Jeudi 14 mars, de nombreux enseignants et enseignantes de Seine-Saint-Denis étaient en grève à l’appel de l’intersyndicale éducation du département. Rassemblés devant la direction académique, c’est en chantant qu’ils ont crié leur colère, leur demande d’un plan d’urgence pour le 93 et le refus du choc des savoirs. Moins nombreux que la semaine dernière, le rectorat annonce 5% de grévistes dans le premier degré et 12 dans le second – contre 40% selon les syndicats, ils et elles n’en étaient pas moins motivé·es. Marie, Alain et Nadia expliquent les raisons de leur colère.
« Ce mouvement me fait du bien, terriblement de bien », nous confie Marie*, professeure d’arts plastiques dans un collège de Saint-Denis. « Cela faisait longtemps que je n’avais pas vu un tel élan dans les salles de profs. Attal et Oudéa-Castéra ont au moins ce mérite : ils ont réveillé nos consciences et mis à jour un sentiment diffus que l’on ressentait. Le sentiment que nos élites, nos politiques, là-haut dans leurs bureaux au mieux, parlent de ce qu’ils ne connaissent pas, au pire, ont un projet de destruction de l’école publique et l’émancipation qu’elle permet ».
Pas très loin, dans le cortège qui s’est rassemblé devant la DSDEN de Seine-Saint-Denis, Alain manifeste avec son fils de huit ans – dont la maîtresse est en grève. « Je suis là en tant qu’enseignant, mais aussi, voire surtout, en tant que parents. J’habite la Seine-Saint-Denis, pourquoi mes enfants n’auraient pas le droit d’être dignement scolarisés ? J’utilise le mot dignement en pesant mes mots. Par ce que faire travailler des élèves dans des salles non chauffées, avec des fuites d’eau, des rats parfois, ce n’est pas digne. En tout cas, ce n’est pas digne de notre République. Sans compter que si un professeur a le malheur d’être absent, ben y a pas cours… ».
Beaucoup font aussi le lien entre qualité d’enseignement dégradé et choc des savoirs.
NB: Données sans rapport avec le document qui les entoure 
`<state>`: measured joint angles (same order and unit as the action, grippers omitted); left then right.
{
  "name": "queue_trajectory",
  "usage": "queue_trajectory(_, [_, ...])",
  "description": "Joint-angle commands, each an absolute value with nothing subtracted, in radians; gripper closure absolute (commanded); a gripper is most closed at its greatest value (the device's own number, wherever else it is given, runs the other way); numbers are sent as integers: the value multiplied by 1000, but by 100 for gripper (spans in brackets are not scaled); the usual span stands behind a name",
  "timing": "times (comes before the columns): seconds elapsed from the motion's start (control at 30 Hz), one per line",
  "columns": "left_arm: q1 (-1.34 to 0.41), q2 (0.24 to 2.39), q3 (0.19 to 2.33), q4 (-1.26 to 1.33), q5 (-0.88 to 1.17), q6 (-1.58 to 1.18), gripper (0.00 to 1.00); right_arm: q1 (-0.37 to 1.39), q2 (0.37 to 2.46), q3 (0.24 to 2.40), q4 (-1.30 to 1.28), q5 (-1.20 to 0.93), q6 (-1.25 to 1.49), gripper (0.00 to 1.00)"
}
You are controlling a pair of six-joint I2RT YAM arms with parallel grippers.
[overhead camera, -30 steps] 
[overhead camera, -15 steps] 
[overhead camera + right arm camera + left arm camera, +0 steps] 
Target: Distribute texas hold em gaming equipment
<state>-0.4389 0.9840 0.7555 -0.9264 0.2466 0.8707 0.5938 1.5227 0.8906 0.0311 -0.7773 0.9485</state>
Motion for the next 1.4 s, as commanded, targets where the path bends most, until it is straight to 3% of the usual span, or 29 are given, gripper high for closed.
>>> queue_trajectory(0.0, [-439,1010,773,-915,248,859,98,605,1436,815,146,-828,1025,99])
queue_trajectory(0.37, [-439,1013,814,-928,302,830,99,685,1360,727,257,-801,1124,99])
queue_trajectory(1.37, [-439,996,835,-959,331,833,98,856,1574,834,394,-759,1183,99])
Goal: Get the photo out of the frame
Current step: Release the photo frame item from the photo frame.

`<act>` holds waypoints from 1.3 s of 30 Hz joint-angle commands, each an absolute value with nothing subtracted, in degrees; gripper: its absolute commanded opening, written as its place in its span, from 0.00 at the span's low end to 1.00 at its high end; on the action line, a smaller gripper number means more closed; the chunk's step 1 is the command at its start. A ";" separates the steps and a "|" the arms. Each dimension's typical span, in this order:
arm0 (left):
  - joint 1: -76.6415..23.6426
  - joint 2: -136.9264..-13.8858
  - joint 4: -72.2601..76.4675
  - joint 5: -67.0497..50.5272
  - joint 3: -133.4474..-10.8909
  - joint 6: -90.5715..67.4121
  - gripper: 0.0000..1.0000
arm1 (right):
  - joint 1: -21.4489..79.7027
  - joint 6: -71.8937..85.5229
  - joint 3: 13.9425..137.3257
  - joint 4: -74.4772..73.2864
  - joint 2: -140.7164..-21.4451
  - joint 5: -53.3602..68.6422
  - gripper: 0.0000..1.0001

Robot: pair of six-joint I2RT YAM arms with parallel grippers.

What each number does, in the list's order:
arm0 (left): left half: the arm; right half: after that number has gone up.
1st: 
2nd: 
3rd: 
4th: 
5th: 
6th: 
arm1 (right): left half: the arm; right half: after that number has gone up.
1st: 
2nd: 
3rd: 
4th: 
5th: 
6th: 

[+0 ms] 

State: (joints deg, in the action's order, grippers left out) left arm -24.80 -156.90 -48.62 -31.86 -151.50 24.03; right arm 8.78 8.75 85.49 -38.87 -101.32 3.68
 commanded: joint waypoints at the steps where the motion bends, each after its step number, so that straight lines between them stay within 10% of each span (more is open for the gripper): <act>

À l’image de Nadia, professeure de mathématiques à Stains. « Tout est lié. En gros, nos élèves vivent dans des conditions difficiles, sont scolarisés dans des écoles insalubres et ne bénéficient pas de tous les temps d’enseignement qui leur est dû… Et aujourd’hui, on nous explique que ça ne suffit pas de les reléguer entre eux dans des écoles pourries, on nous dit qu’il faut aussi les trier pour récupérer ce qu’on peut encore sauver. Nos politiques sont à vomir. Et nos concitoyens, nos collègues qui ne se bougent pas, qui ne dénoncent pas le sont tout autant ! ». La colère de Nadia, beaucoup la partagent. Même si l’ambiance est bon enfant.
Il souffle un vent de colère en Seine-Saint-Denis. Un vent de colère contagieux, plusieurs autres départements lui emboitent le pas… La rue de Grenelle semble en avoir conscience après avoir refusé pendant près de trois semaines de recevoir l’intersyndicale, elle a fini par leur accorder une audience ce jour. Malgré cette annonce, 300 professeur·es réuni·es en assemblée général ont décidé de voter la grève le 21 mars – en plus de celle du 19 – et appellent à « monter à Matignon ».